CHARLESTON – Members of the West Virginia Farm Bureau are cautiously hopeful after courts blocked the Environmental Protection Agency from enforcing a new rule that many claim far overreaches the agency’s power.

The rule, known as the “Waters of the United States” rule is an extension of the Clean Water Act, and would extend the EPA’s authority to all bodies of water, from large farms to citizens’ yards.

Joan Harman with the West Virginia Farm Bureau said this new rule would put a heavy burden on farmers – and landowners – across the country.

“You’re required to do impact studies that are expensive and take months to do, and when you’re trying to get a crop into the ground, you don’t have months to fool around, to get permission to apply fertilizers to your crops,” Harmon said. “It could cost a farmer an entire season worth of work and put him out of business.”

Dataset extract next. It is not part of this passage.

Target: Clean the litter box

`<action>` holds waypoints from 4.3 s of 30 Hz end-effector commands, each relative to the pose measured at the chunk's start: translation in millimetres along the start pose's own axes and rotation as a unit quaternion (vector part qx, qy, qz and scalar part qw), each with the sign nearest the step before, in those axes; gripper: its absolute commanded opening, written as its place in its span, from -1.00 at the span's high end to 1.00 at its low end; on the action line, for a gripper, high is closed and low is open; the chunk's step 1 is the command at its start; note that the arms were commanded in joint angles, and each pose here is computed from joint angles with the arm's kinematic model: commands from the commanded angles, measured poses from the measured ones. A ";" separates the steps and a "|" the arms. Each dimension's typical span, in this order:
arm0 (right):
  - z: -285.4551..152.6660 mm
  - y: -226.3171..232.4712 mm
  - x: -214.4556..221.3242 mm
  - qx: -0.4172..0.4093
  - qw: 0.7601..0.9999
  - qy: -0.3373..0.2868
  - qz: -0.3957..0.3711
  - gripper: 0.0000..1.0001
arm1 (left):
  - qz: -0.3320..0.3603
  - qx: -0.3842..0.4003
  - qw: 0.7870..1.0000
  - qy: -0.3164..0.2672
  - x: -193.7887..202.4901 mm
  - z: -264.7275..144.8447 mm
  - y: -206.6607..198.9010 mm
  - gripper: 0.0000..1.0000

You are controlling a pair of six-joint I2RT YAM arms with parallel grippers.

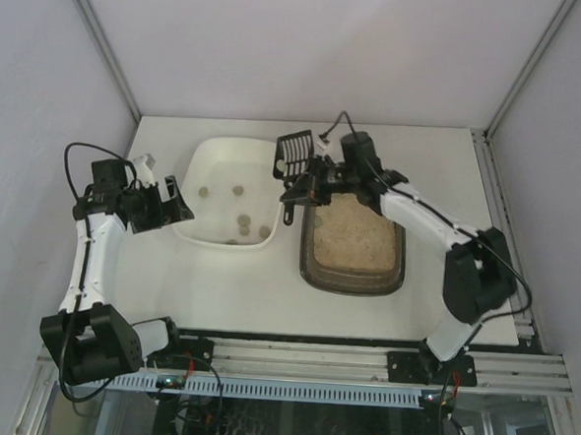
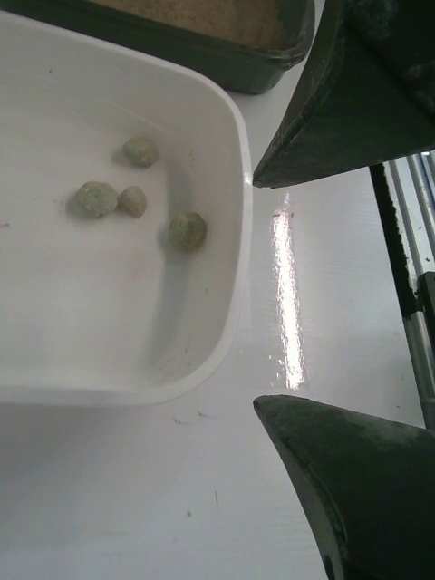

The U.S. Court of Appeals for the Sixth Circuit issued a stay for the rule Oct. 9, just 13 days after the EPA started trying to enforce it.

West Virginia Attorney General Patrick Morrisey, who led the charge, called the ruling a “critical victory” in the fight against federal overreach.

Harmon said the redefinition of the rule does nothing to make the water cleaner; in fact, it doesn’t change the standards one bit. What it does, she said, is require landowners to get permits before they do anything with their land: “If they want to dig holes, if they change the type of crops they’re going to plant, if they want to apply pesticides or fertilizers.”

And it doesn’t just include farmers. The EPA’s rule is designed to affect anyone who owns land, meaning the coal mining industry, the forestry industry or ordinary households, Harman said.

“If your’e a household with a pond in your backyard and you want to fertilize your lawn, if you put fertilizer near that pond, you’re violating that new rule.”

Harman said those permits are costly, and require a long waiting period before obtaining. Without the permits, landowners risk huge fines.

The West Virginia Farm Bureau has been working to get the public on board in the fight against this new rule since it was first proposed. Staff hosted presentations across the state to different groups, asking them to submit comments against the rule. They also collected thousands of signatures against the rule that were sent to the EPA. Harman said they received good responses to their efforts.

Still, even with the stay issued by the court, the Farm Bureau remains cautious.

“I see the stay as a victory, however, we don’t know how long that stay is going to remain in place,” Harmon said. “We’re urging farmers to continue to be very cautious and keep an ear out and listen to the news, because the stay could be lifted at any time.”